# Try it
Could you repeat the data word for word while skipping the pictures?

# Provided material

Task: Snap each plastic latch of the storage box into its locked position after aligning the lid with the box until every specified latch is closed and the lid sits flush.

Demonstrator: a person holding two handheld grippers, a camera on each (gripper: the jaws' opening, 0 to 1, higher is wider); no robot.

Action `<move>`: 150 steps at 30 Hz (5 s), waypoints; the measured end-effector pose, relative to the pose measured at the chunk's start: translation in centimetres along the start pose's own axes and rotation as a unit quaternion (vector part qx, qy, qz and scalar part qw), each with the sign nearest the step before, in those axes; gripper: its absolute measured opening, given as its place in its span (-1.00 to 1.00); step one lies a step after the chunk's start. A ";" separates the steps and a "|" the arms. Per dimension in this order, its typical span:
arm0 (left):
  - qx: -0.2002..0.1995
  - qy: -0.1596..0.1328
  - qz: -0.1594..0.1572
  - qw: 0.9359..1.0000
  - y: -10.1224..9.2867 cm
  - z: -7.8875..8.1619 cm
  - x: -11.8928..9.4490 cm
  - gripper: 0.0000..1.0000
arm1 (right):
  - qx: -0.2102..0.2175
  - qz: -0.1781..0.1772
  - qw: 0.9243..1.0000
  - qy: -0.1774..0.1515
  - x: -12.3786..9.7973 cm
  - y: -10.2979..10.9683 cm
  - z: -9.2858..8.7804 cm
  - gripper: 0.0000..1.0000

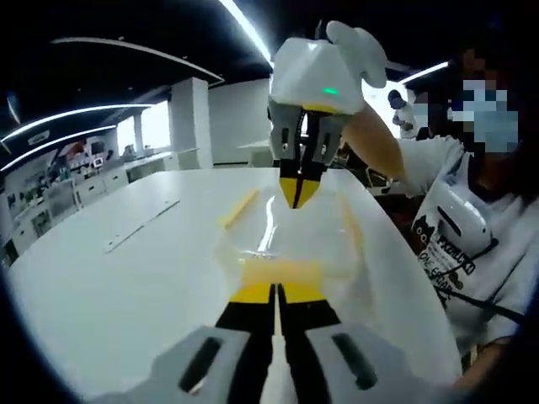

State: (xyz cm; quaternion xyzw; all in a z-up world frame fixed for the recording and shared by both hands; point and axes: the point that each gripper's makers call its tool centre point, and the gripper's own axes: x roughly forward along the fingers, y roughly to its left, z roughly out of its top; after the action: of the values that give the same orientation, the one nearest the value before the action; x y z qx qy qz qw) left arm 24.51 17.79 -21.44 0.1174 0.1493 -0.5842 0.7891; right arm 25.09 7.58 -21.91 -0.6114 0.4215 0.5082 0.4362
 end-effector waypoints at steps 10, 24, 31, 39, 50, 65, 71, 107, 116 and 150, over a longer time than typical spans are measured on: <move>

# Answer for this exercise
Task: Snap each plastic latch of the storage box into its locked position after aligning the lid with the box until every specified latch is closed and the lid sits flush.

Demonstrator: a person holding two handheld grippers, a camera on each (gripper: the jaws' opening, 0 to 1, higher is wider); no robot.

Action `<move>`: 150 steps at 30 Hz (5 s), waypoints; the measured end-effector pose, relative to the pose measured at the chunk's start: translation in centimetres along the start pose's own axes and rotation as a unit quaternion (vector part qx, qy, qz and scalar part qw), each with the sign nearest the step before, in those axes; gripper: its absolute measured opening, given as its place in its span (-1.00 to 1.00); step one lies a step after the chunk's start. A ";" separates the steps and a "|" the arms. Per dimension in this order, its typical span:
arm0 (left):
  - qx: -0.2002..0.1995
  - qy: -0.1596..0.1328
  - qz: -0.1594..0.1572
  - qw: 0.9359..1.0000
  - y: -10.1224..9.2867 cm
  - z: -7.8875..8.1619 cm
  - x: -11.8928..9.4490 cm
  - gripper: 0.0000..1.0000
arm1 (right):
  - qx: -0.2102..0.2175
  - qz: -0.1781..0.1772
  - qw: 0.9243..1.0000
  - qy: -0.1774..0.1515
  - x: -12.3786..9.7973 cm
  - y: -10.2979..10.9683 cm
  - z: -9.2858..8.7804 cm
  - gripper: 0.0000..1.0000


State: (xyz cm; quaternion xyzw; all in a z-up world frame fixed for the recording and shared by both hands; point and axes: the point that each gripper's makers call its tool centre point, and the gripper's own axes: x roughly forward along the fingers, y roughly to its left, z roughly out of its top; after the action: of the values that give the same orientation, the one nearest the value before the action; x y z qx qy qz qw) left arm 24.51 17.79 -21.44 0.1174 0.1493 -0.5842 0.7891; right arm 25.09 7.58 -21.91 -0.6114 0.4215 0.5082 0.4362
 end-effector waypoints at steps 10, 24, 31, 39, 50, 65, 71, 107, 116 and 150, over a longer time than typical spans are measured on: <move>

That is the entire output.